Your instructions: The response must be made up of the lines in the entries below that contain "camera".

Provided information:
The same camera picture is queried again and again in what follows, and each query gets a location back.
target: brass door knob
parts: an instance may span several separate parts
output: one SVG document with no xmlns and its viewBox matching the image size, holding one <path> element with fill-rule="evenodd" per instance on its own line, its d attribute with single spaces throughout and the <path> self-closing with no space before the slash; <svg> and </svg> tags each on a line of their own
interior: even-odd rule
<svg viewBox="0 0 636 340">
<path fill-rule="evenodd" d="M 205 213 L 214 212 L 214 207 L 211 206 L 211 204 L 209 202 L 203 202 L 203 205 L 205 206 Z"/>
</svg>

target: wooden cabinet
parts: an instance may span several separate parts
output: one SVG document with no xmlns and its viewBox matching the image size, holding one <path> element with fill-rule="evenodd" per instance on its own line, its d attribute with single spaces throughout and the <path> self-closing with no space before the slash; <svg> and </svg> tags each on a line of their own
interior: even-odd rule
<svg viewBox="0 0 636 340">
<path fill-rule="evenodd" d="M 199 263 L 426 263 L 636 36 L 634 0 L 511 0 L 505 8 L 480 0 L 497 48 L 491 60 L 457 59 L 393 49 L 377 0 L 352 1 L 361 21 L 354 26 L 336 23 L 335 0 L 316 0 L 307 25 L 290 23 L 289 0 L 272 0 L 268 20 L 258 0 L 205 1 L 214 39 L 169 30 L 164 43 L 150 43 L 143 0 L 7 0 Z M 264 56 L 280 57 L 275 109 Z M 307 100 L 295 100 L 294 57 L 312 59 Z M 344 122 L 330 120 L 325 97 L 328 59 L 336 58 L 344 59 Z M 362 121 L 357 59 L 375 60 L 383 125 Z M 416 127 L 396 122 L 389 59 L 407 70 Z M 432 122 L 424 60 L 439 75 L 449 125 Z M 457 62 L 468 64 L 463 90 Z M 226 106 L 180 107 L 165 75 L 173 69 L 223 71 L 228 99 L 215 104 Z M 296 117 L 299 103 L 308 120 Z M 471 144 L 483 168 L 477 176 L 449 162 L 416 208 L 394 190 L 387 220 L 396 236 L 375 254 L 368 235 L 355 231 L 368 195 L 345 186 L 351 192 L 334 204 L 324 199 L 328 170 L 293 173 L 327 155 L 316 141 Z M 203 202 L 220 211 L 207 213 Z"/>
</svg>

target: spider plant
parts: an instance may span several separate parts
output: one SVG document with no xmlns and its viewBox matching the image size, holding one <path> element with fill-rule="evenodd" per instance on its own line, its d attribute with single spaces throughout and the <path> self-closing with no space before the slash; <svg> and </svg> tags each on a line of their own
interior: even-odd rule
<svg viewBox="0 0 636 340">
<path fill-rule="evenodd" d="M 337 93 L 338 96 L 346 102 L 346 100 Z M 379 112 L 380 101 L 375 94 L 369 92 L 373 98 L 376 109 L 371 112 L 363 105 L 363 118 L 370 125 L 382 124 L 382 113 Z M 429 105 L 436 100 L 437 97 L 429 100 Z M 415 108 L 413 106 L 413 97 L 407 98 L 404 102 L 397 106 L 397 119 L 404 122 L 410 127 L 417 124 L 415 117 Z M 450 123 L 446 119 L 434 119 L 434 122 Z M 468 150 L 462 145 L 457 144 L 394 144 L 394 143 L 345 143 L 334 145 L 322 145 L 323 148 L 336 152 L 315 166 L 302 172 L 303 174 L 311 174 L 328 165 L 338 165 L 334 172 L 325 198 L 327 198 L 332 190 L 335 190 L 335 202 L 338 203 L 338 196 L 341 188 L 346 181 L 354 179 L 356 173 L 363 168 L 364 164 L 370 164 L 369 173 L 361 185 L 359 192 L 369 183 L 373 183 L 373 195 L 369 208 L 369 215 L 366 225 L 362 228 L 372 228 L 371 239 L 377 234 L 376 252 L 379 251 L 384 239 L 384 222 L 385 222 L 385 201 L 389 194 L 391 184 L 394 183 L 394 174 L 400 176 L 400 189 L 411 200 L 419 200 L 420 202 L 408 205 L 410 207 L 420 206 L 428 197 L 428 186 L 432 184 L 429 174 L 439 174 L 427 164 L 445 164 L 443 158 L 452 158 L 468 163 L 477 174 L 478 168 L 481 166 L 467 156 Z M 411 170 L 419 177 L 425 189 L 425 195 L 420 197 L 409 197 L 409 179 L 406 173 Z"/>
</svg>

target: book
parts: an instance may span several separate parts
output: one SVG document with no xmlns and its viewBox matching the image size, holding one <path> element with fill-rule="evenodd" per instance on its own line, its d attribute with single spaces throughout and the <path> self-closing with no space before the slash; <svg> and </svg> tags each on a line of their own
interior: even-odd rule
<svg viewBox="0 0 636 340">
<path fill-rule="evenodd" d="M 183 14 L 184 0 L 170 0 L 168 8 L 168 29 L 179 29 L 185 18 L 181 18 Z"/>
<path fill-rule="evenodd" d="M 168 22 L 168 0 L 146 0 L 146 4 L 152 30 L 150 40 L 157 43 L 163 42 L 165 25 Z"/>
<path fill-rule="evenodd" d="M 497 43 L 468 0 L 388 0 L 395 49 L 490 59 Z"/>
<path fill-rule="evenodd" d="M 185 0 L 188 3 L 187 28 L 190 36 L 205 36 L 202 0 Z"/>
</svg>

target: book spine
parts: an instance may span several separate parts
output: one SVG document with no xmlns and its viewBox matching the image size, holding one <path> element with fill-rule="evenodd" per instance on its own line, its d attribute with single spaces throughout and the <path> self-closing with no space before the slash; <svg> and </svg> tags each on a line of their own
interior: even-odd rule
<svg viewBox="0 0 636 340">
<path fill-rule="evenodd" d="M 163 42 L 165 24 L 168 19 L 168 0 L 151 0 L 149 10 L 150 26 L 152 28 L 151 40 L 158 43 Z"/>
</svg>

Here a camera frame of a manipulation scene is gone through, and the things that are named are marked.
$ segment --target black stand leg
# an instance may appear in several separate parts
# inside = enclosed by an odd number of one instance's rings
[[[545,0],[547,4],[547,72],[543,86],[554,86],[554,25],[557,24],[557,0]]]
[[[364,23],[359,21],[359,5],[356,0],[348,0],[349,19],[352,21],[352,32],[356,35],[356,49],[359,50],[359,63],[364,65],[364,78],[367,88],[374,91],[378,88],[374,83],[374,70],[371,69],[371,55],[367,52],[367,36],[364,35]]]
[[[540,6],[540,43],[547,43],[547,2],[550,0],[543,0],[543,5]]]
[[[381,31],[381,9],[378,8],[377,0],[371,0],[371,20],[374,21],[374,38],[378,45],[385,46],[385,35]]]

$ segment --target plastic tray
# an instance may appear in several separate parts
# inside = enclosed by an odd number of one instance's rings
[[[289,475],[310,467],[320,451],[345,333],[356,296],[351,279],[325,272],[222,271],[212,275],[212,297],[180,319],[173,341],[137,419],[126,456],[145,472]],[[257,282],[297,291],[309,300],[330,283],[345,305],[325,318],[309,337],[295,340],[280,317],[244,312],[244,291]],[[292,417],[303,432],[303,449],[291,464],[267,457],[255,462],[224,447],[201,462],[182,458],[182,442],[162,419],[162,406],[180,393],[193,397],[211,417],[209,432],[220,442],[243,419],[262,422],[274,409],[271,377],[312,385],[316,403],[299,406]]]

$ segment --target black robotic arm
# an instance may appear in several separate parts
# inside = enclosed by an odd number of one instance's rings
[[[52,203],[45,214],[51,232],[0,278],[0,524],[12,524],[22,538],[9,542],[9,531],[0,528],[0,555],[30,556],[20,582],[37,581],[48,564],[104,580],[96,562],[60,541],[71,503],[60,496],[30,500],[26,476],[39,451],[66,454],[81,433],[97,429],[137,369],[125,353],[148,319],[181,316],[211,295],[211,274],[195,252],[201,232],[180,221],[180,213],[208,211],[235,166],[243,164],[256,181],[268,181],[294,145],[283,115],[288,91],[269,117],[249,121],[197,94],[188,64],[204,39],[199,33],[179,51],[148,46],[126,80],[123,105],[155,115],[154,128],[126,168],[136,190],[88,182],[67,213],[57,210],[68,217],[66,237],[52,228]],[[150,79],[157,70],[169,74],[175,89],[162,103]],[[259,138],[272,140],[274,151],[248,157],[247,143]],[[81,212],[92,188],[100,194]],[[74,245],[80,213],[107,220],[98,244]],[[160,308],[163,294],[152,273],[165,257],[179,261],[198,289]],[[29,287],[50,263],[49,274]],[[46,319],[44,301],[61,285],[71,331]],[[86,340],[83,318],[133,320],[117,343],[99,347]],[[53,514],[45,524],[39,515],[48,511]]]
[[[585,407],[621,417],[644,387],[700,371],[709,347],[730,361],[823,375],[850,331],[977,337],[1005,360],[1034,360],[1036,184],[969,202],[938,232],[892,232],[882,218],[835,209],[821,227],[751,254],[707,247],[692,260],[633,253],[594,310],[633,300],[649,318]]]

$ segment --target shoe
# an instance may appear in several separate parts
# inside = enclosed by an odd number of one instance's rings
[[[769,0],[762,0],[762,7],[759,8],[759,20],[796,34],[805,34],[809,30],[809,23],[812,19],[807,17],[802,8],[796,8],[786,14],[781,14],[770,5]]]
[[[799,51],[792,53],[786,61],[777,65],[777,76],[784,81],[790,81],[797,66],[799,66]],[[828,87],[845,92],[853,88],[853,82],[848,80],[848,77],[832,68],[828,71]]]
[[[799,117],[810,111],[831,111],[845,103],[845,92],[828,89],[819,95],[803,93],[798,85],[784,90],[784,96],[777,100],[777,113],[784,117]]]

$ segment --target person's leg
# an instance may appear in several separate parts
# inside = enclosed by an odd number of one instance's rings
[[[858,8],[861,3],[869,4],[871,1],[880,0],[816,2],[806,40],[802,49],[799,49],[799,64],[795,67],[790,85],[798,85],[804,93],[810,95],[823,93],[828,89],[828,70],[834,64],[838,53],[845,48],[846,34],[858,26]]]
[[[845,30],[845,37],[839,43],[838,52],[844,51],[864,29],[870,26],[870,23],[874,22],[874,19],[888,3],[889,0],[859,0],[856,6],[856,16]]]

Response:
The same camera picture is queried again and again in what follows, and each query gets a location back.
Here a camera frame of a manipulation scene is gone through, and the things that are named are marked.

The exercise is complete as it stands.